Alexandrino Alencar viajou com Lula e lhe pagou as passagens

Lembrando o vínculo: em 13 de abril de 2015, a Odebrecht esclareceu, em nota divulgada no jornal O Globo, ter pagado por uma viagem de Lula em 2013. Segundo a nota, tudo  porque o ex-presidente realizou uma palestra “para empresários, investidores, políticos e formadores de opinião”. O roteiro da viagem passou por Cuba, República Dominicana e Estados Unidos, conforme noticiou o Globo naquele domingo 12 de junho de 2015.

Lula viajou acompanhado do diretor de Relações Institucionais da construtora, Alexandrino Alencar, que é apontado por três delatores da Lava Jato como sendo o operador do pagamento de propinas para a empreiteira no exterior. Aliás, você pode até ver que o nome dele está no comunicado da Odebrecht no Globo.

Segundo a Líder Táxi Aéreo, responsável pelo voo em que estava Lula, foi pedido sigilo pela contratante.

O Instituto Lula confirmou a palestra concedida pelo ex-presidente e esclareceu que nem sempre a organização divulga na agenda oficial a participação do petista em eventos privados. Questionado sobre seu relacionamento com Lula, Alexandrino Alencar respondeu que “conhece o ex-presidente Lula e sempre teve com ele uma relação de cordialidade e respeito”.

Na nota, a Odebrecht afirmou que “é de conhecimento público e já esclarecido inúmeros vezes para a imprensa (…) que nossa empresa patrocinou, sim, algumas palestras de ex-presidentes (Fernando Henrique Cardoso, Lula e o espanhol Felipe Gonzalez) no Brasil e no exterior.

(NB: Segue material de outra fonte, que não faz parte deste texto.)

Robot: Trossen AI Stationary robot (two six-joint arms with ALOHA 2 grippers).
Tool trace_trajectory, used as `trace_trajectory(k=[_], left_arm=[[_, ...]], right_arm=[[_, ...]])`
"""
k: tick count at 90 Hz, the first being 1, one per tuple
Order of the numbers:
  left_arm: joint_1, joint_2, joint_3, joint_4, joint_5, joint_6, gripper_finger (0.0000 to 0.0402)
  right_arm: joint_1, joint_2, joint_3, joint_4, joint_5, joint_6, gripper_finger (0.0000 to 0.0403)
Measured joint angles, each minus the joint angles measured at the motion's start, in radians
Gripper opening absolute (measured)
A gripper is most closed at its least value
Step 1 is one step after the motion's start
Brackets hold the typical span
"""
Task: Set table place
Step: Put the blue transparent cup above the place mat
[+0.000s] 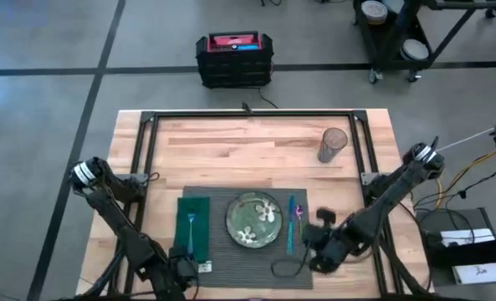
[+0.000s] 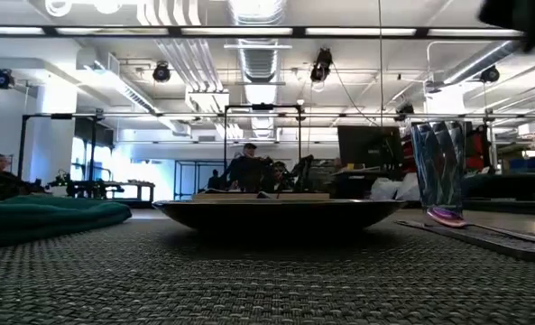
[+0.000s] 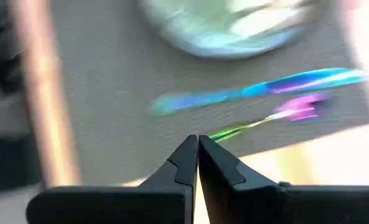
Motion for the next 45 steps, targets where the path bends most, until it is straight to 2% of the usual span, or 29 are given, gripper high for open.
trace_trajectory(k=[8,16,29,45], left_arm=[[0.038,-0.004,0.0,-0.023,-0.003,0.03,0.0076],[0.074,-0.004,-0.001,-0.029,-0.002,0.08,0.0076],[0.096,-0.004,-0.002,-0.029,0.002,0.145,0.0076],[0.099,-0.004,-0.002,-0.035,0.002,0.164,0.0076]], right_arm=[[-0.138,-0.088,0.009,-0.153,0.037,0.022,0.0012],[-0.306,-0.163,0.006,-0.247,0.038,-0.04,0.0046],[-0.601,-0.275,0.007,-0.289,0.005,-0.222,0.0127],[-0.902,-0.311,0.001,-0.291,-0.097,-0.435,0.0204]])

São ações remuneradas para participações em eventos públicos, absolutamente legítimas e transparentes”, diz o texto.

Veja a inicial contra Alexandrino:

 

http://www.prpr.mpf.mp.br/pdfs/2015-1/lava-jato-1/24-07-Denuncia_Odebrecht.pdf

Bem: em 3 de março passado  ex-presidente da Odebrecht Ambiental Fernando Reis, que depôs nesta quinta-feira no processo que pode levar à cassação da chapa Dilma-Temer, disse que a empreiteira repassou 4 milhões de reais em recursos de caixa 2 para “consolidar” o apoio do PDT à chapa nas eleições presidenciais de 2014. A informação reforça a revelação de VEJA feita no início de fevereiro (edição 2.516), na matéria “Apoio comprado com dinheiro sujo”.

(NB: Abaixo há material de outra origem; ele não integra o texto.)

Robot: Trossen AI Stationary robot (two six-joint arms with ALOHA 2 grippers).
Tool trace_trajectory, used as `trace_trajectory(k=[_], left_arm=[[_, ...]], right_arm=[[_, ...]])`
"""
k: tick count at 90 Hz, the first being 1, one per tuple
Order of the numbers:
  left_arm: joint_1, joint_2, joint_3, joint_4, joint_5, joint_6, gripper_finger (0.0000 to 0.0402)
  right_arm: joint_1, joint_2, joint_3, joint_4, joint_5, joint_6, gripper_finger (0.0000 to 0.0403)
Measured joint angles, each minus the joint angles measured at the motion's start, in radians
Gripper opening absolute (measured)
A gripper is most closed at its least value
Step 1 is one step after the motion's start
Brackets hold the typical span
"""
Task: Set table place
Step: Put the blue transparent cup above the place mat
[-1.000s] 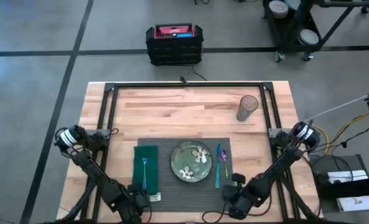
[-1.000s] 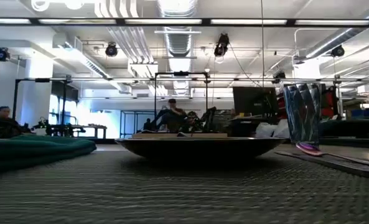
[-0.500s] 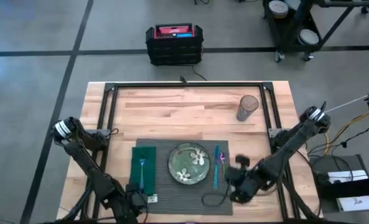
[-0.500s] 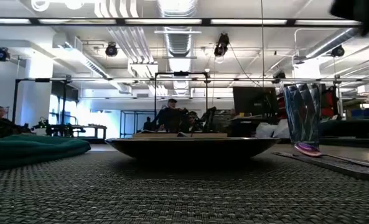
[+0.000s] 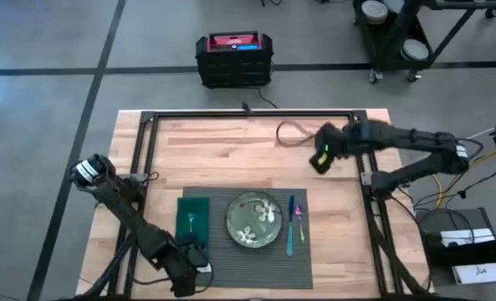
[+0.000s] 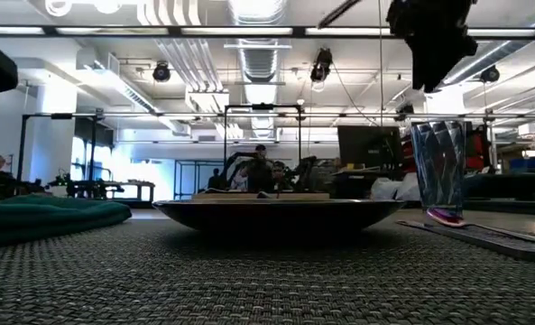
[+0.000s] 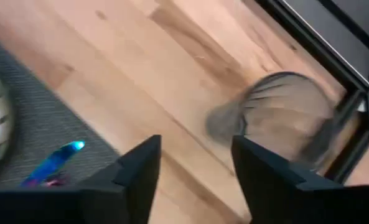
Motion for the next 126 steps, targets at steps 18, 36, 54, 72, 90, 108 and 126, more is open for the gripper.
trace_trajectory(k=[18,36,54,72,90,108,126], left_arm=[[0.004,-0.002,0.0,-0.003,0.0,0.012,0.0076],[0.021,-0.002,0.0,-0.007,0.0,0.019,0.0076],[0.024,-0.002,0.0,-0.006,-0.015,0.012,0.0076],[0.025,-0.002,0.0,-0.003,-0.024,0.001,0.0076],[0.029,-0.002,0.0,-0.003,-0.038,-0.014,0.0076],[0.037,-0.003,0.0,0.0,-0.038,-0.02,0.0076],[0.044,-0.003,0.0,0.0,-0.038,-0.032,0.0076]], right_arm=[[-0.124,0.038,-0.037,0.004,-0.033,-0.154,0.023],[-0.166,0.096,-0.103,0.032,-0.033,-0.231,0.021],[-0.192,0.154,-0.159,0.084,-0.034,-0.352,0.0154],[-0.16,0.146,-0.106,0.071,-0.121,-0.454,0.0015],[-0.006,0.147,-0.02,0.092,-0.184,-0.506,0.0004],[0.128,0.224,-0.014,0.098,-0.194,-0.453,0.0002],[0.183,0.295,0.022,0.114,-0.206,-0.457,0.0001]])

De acordo com Reis, o então presidente da empreiteira, Marcelo Odebrecht pediu que ele procurasse Alexandrino de Alencar, ex-executivo da empresa, porque este “precisava de apoio”. A ajuda, segundo Reis, seria pela proximidade que ele teria com lideranças do PDT para que o partido aceitasse os 4 milhões de reais em troca de consolidar sua participação na coligação de Dilma-Temer.

 

Bem… nesta quinta-feira a Folha de S. Paulo denunciou:  o ex-diretor de relações institucionais da Odebrecht,  Alexandrino Alencar disse, em depoimento aos procuradores da força-tarefa da Lava Jato, que a as obras na casa e no lago do sítio Santa Bárbara, em Atibaia, interior de São Paulo, frequentado pela família do ex-presidente Lula duraram um mês, segundo informações publicadas pelo jornal.

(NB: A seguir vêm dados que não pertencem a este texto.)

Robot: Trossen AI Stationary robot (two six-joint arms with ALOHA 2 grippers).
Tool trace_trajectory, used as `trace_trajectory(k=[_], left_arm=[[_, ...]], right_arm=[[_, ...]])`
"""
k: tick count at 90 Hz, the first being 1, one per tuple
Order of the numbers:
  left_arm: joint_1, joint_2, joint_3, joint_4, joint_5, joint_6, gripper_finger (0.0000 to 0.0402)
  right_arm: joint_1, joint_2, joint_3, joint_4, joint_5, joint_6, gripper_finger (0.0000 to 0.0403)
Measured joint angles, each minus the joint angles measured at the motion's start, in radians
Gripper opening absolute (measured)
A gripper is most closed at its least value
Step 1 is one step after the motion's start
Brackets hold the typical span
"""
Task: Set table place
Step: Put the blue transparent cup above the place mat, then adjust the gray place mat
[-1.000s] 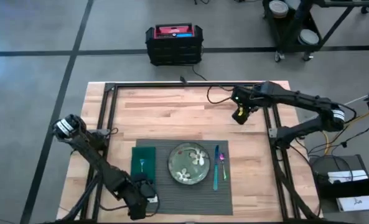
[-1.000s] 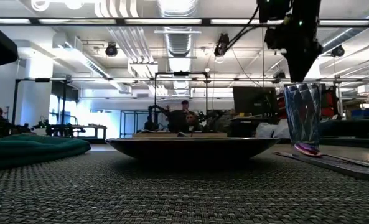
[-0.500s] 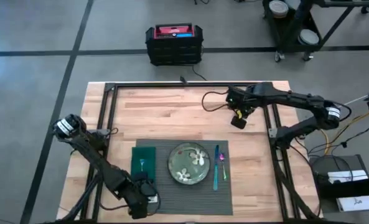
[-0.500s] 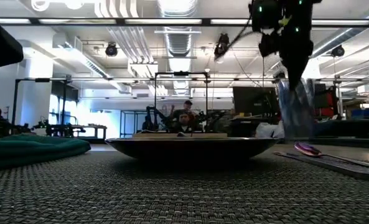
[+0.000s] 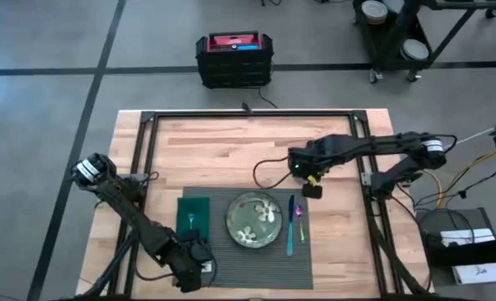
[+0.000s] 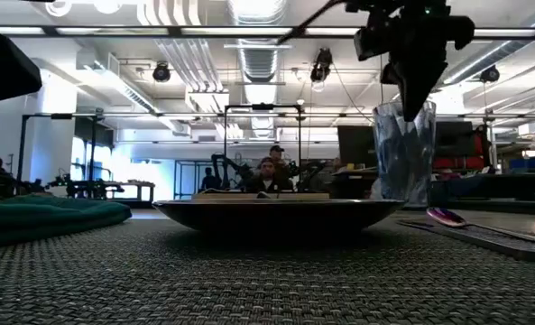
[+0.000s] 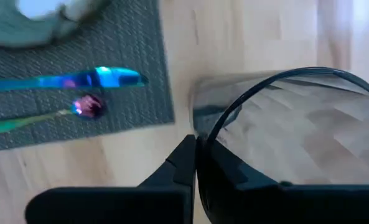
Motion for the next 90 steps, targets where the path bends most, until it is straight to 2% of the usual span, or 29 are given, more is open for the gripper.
trace_trajectory(k=[30,50,71,81,90], left_arm=[[-0.001,0.0,0.0,0.001,0.001,-0.01,0.0076],[-0.001,-0.001,0.0,0.003,0.002,-0.01,0.0076],[-0.001,-0.002,0.0,0.001,0.004,-0.006,0.0076],[-0.002,-0.007,0.0,-0.01,0.004,-0.009,0.0076],[-0.008,-0.008,0.0,-0.017,0.02,-0.01,0.0076]], right_arm=[[0.01,0.049,0.022,0.0,-0.009,0.031,0.001],[0.01,0.028,0.097,-0.061,-0.011,0.039,0.0082],[0.013,0.019,0.308,-0.243,-0.014,0.089,0.0148],[0.074,-0.023,0.348,-0.236,-0.088,0.198,0.0162],[0.213,-0.061,0.315,-0.145,-0.134,0.303,0.0166]])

Segundo o ex-executivo, as obras feitas pela Odebrecht começaram no dia 15 de dezembro de 2010 e terminaram no dia 15 de janeiro seguinte. Formalmente, o sítio pertence a Fernando Bittar e Jonas Suassuna, sócios de Fábio Luiz Lula da Silva, filho do ex-presidente.

OUTRO LADO

No dia 28 de março, a Líder Aviação enviou um posicionamento reproduzido abaixo.

“A Líder Aviação esclarece que, ao contrário do que foi publicado no Yahoo! Notícias, no dia 3 de março de 2017, não foi contatada, tampouco relatou, ao veículo, suposto pedido de sigilo pelo contratante do voo da referida matéria. A empresa tem, por política, não comentar ou abrir informações sobre quaisquer de seus clientes.”